This project is composed by several samples. The purpose is to download and analyze GDELT Project data using Apache Beam pipelines.
The objectives are:
- Show how to implement Apache Beam pipelines for both streaming and batch analyses.
- Show how to run those pipelines on several runners.
GDELT Project stores all news articles as "events": http://data.gdeltproject.org/events/index.html
Daily, a zip file is created, containing a CSV file with all events using the following format:
545037848 20150530 201505 2015 2015.4110 JPN TOKYO JPN 1 046 046 04 1 7.0 15 1 15 -1.06163552535792 0 4 Tokyo, Tokyo, Japan JA JA40 35.685 139.751 -246227 4 Tokyo, Tokyo, Japan JA JA40 35.685 139.751 -246227 20160529 http://deadline.com/print-article/1201764227/
The format is described: http://data.gdeltproject.org/documentation/GDELT-Data_Format_Codebook.pdf
It is simple, just use:
mvn clean package
We have prepared maven profiles to execute the Pipelines in every single runner:
You must activate the profile and choose the appropiate runner:
Direct Runner
mvn exec:java -Dexec.mainClass=org.apache.beam.samples.EventsByLocation -Pdirect-runner -Dexec.args="--runner=DirectRunner --input=/home/dataset/gdelt/2014-2016/201605*.zip --output=/tmp/gdelt/output/"
Spark Runner
mvn exec:java -Dexec.mainClass=org.apache.beam.samples.EventsByLocation -Pspark3-runner -Dexec.args="--runner=SparkRunner --input=/home/dataset/gdelt/2014-2016/201605*.zip --output=/tmp/gdelt/output/"
Flink Runner
mvn exec:java -Dexec.mainClass=org.apache.beam.samples.EventsByLocation -Pflink-runner -Dexec.args="--runner=FlinkRunner --input=/home/dataset/gdelt/2014-2016/201605*.zip --output=/tmp/gdelt/output/"
Google Dataflow Runner
mvn exec:java -Dexec.mainClass=org.apache.beam.samples.EventsByLocation -Pflink-runner -Dexec.args="--runner=DataflowRunner --input=/home/dataset/gdelt/2014-2016/201605*.zip --output=/tmp/gdelt/output/"

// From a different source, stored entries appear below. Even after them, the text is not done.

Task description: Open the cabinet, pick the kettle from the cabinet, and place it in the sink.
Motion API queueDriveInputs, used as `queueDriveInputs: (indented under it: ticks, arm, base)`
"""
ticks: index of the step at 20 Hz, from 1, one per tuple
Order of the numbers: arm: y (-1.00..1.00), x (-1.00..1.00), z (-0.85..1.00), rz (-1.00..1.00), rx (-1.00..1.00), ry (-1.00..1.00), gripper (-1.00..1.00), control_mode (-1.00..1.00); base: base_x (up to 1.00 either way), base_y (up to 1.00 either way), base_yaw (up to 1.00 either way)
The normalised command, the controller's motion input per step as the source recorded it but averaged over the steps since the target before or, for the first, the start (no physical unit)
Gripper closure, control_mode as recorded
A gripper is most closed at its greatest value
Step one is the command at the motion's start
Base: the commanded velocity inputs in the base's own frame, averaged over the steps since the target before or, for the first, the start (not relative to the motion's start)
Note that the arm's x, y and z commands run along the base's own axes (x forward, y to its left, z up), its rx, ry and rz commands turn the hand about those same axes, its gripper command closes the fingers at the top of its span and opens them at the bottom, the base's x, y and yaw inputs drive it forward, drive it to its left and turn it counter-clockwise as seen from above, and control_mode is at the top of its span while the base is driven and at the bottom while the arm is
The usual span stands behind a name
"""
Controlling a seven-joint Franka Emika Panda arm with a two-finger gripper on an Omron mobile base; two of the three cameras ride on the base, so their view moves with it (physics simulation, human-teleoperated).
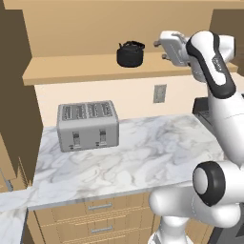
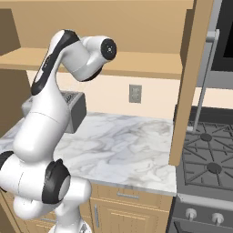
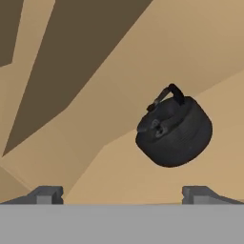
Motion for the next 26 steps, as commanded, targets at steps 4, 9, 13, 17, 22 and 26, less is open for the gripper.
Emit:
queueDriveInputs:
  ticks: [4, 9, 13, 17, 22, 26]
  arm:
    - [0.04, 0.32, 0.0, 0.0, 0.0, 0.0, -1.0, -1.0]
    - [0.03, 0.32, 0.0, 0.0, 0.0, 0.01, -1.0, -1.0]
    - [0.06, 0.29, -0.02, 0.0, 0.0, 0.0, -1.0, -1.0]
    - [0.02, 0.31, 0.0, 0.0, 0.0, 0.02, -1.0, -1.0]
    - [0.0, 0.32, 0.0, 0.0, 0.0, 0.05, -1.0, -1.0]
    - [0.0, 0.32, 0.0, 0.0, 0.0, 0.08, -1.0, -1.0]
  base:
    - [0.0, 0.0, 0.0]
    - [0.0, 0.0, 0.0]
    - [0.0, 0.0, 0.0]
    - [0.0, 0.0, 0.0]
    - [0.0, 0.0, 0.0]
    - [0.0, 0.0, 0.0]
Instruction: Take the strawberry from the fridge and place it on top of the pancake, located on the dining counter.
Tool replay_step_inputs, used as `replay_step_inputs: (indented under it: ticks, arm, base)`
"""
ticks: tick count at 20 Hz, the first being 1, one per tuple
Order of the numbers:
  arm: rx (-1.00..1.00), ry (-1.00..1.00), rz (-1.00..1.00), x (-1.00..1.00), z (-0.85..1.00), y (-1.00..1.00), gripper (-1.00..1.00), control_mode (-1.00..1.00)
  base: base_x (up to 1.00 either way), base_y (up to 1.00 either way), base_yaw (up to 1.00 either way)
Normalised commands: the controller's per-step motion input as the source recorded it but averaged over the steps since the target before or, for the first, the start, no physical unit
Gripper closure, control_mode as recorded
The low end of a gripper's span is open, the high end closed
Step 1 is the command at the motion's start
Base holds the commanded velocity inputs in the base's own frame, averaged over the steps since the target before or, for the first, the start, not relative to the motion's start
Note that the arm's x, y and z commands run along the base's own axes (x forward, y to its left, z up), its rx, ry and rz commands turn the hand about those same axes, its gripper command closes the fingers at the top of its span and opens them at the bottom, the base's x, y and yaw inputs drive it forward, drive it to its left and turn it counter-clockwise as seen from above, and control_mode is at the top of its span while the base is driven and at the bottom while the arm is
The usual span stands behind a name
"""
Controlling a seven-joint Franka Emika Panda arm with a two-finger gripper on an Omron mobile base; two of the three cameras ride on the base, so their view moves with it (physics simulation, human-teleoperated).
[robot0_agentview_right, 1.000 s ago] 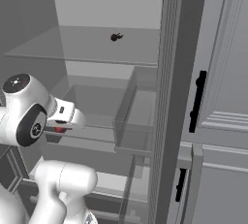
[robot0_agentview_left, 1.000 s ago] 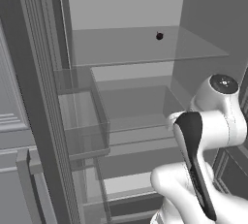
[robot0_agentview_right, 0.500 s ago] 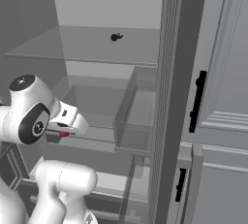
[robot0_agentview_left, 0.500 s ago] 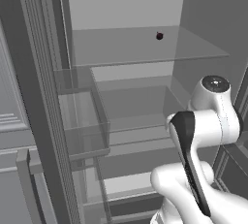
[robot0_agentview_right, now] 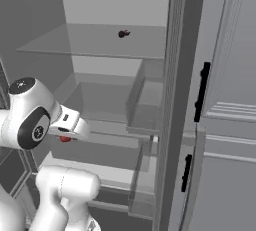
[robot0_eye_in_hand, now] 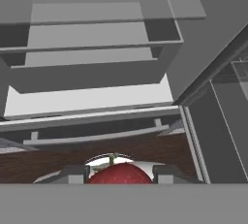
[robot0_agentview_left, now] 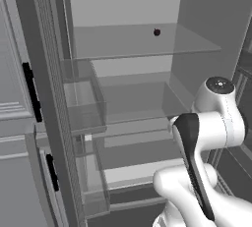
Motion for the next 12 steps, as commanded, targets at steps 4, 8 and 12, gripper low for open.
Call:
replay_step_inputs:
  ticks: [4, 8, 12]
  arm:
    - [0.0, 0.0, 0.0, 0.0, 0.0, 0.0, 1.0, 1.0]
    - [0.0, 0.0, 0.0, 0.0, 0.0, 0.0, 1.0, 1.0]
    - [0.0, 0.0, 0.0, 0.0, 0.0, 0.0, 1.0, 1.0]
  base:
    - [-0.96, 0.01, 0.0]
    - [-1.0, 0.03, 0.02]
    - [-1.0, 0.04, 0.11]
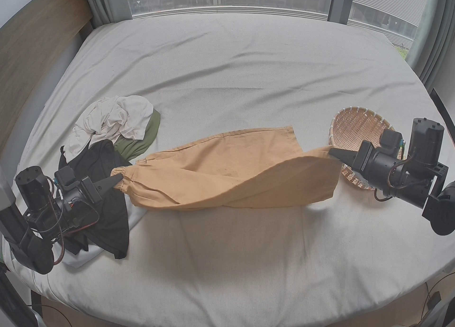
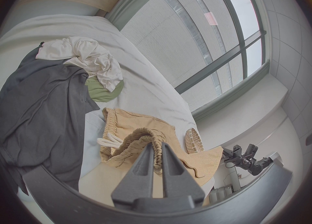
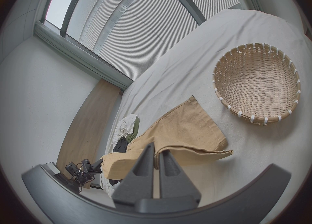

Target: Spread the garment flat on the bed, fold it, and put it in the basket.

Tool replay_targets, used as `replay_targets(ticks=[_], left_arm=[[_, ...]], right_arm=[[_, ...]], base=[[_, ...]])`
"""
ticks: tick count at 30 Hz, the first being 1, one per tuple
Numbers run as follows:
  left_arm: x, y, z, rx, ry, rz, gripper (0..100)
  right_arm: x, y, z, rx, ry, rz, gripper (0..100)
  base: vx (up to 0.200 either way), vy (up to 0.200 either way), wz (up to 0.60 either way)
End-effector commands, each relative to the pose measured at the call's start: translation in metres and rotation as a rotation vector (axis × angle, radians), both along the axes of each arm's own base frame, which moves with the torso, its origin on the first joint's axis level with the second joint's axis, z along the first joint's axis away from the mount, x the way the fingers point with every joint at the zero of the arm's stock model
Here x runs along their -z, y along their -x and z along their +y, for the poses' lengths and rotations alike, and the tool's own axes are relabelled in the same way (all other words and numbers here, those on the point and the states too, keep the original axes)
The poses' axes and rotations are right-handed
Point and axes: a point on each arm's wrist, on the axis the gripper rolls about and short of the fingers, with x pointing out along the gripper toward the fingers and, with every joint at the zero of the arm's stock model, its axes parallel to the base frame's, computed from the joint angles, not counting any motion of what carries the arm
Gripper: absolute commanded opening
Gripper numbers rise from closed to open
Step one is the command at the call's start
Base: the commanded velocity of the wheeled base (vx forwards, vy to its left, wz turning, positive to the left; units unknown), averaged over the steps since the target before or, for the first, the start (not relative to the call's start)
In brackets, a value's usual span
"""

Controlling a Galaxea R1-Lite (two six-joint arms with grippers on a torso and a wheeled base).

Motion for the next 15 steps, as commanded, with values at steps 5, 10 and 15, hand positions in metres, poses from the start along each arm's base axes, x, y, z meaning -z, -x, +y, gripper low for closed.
replay_targets(ticks=[5, 10, 15], left_arm=[[-0.001, 0.000, 0.001, -0.039, -0.002, -0.003, 0], [-0.003, 0.001, 0.001, -0.035, 0.008, -0.002, 0], [-0.001, 0.002, -0.002, -0.025, 0.021, 0.013, 0]], right_arm=[[-0.003, -0.004, 0.001, 0.000, -0.005, -0.013, 0], [-0.008, -0.004, 0.002, -0.006, -0.012, -0.030, 0], [-0.016, -0.001, 0.004, -0.026, -0.022, -0.054, 0]], base=[[0.000, 0.000, 0.00], [0.000, 0.000, 0.00], [0.000, 0.000, 0.00]])
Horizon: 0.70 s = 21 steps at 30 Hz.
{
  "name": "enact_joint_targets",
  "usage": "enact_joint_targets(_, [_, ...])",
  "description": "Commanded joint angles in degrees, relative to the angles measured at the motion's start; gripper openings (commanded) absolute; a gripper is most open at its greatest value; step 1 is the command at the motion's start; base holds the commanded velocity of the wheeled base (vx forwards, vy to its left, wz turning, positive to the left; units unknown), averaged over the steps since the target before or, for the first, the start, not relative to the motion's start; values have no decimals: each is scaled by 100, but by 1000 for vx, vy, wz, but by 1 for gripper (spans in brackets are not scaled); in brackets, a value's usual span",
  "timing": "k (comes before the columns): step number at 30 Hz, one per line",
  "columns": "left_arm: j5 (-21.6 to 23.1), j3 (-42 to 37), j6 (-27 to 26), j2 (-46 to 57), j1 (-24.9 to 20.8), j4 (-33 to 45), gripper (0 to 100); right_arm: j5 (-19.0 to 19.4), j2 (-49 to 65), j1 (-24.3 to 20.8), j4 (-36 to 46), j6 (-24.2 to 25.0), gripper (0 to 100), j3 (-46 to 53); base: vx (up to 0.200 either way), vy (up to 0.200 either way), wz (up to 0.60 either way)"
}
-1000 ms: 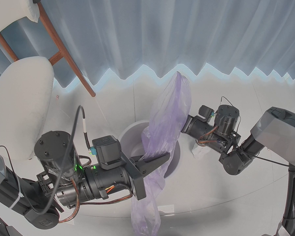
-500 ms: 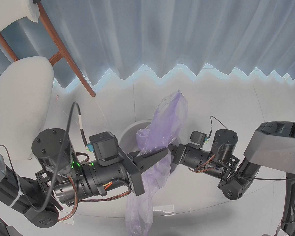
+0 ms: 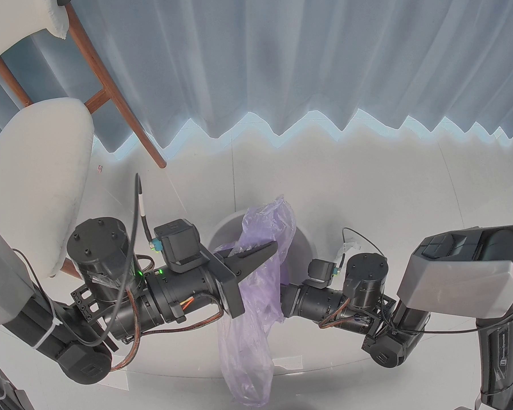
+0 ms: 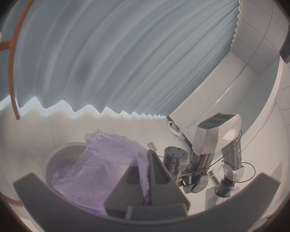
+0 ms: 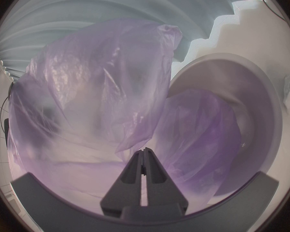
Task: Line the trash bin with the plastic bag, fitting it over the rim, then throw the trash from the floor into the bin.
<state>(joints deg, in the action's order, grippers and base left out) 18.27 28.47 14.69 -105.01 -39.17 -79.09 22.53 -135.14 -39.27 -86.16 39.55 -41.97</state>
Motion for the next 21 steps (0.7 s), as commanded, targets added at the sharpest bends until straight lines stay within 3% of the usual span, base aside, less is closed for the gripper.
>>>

Google Dataflow Runner (blocking)
mvn exec:java -Dexec.mainClass=org.apache.beam.samples.EventsByLocation -Pflink-runner -Dexec.args="--runner=BlockingDataflowRunner --input=/home/dataset/gdelt/2014-2016/201605*.zip --output=/tmp/gdelt/output/"
Some of the samples require to have some infrastructure available, e.g. some brokers, filesystems and databases.
We provide a convinient way to have such infrastructura available using docker-compose.